Our gross margin was 7.7% for the full year. Our full year gross margin has been in the range of 7.7% to 8% over the last three years. Our operating profit was $275 million for the year, which was up $18 million or 7% from FY 2016. Operating income is up 47% since FY 2013.
Our operating margin for the year was flat last year, and up 80 basis points since FY 2013, definitely trending in the right direction. Overall, non-GAAP EPS grew 13.2% from last year to $2.87 and has basically doubled from FY 2013's level of $1.44.
We are proud of these annual results, but we believe we can do better as we continue executing on our strategy of drawing a better mix of business and ramping new programs.
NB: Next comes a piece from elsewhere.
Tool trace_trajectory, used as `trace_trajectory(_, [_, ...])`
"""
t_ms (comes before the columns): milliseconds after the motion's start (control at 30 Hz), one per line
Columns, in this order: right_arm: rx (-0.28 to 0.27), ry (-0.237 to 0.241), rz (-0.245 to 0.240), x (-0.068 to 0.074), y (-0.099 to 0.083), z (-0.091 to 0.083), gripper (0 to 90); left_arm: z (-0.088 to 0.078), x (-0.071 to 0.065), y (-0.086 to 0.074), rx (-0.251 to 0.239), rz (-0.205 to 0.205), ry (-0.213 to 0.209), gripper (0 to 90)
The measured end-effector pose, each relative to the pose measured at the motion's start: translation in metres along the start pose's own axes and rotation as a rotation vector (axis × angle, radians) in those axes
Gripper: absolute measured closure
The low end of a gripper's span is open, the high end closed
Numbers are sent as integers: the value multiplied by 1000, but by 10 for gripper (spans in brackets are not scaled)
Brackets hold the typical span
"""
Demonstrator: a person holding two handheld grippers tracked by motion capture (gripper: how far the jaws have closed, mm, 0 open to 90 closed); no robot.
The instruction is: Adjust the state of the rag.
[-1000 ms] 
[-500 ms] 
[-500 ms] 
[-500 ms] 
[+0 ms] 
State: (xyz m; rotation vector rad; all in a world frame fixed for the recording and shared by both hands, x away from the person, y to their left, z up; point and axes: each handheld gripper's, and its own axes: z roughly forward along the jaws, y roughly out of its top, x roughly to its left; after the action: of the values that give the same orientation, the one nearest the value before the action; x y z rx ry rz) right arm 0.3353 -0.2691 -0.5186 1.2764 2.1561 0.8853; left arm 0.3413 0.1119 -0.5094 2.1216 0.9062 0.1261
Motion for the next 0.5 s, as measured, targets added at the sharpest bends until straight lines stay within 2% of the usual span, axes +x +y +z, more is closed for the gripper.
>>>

Now, I'd like to turn your attention to the balance sheet on slide 9. Our cash and cash equivalents were $407 million at the end of the year.
Cash was down $29 million from the previous quarter. Accounts receivable were up $74 million and inventory was basically flat to the last quarter. We'll talk more about inventory in a moment. From a liability standpoint, we had a $24 million increase in accounts payable during the quarter.
Our short-term debt was up $85 million from last quarter, and we purchased $139.3 million worth of common shares. Specifically, we repurchased approximately 3.8 million shares at an average price of $36.45 per share. From a long-term debt perspective, as of the end of the year, we had $391 million.
At the end of the quarter, our gross leverage was approximately 1.2. Overall, our balance sheet and capital structure continue to be in great shape. Please turn to slide 10, where we will review our balance sheet metrics for the fourth quarter. Cash was down $29 million from Q3, but very consistent with prior quarters.
Cash flow from operations for the quarter was positive at $49.3 million, and net capital expenditures for the quarter were $25 million. This led to $24.3 million in free cash flow. Inventory dollars were basically flat to last quarter at $1.052 billion, while the inventory turns were at 6.2, which was up 0.1 of a turn from Q3.
Compared to Q4 of last year, inventory turns were down 0.4 turns. Inventory turns continue to be a challenge, largely driven by new product ramps and material shortages as we saw lead times start extending out again on certain commodities such as memory and capacitors.
We continue to focus our operations on our inventory turns, and think that there's still plenty of opportunity for improvement in FY 2018. In the lower left quadrant, we're showing cash cycle days, which combines our cycle time for inventory, accounts receivable, and accounts payable.
Overall, cash cycle time increased from 42.3 days last quarter to 42.8 days. This change was mainly driven by an increase in our accounts receivable days sales outstanding that was partially offset by improvements in accounts payable days outstanding and inventory days.
On a full year basis, our cash cycle days were up slightly from 42.2 days last year to 42.8 days in Q4 of this year. Finally, pre-tax ROIC declined to 19.9% from the prior quarter. Compared to the fourth quarter of last year, pre-tax ROIC declined 3.8 percentage points.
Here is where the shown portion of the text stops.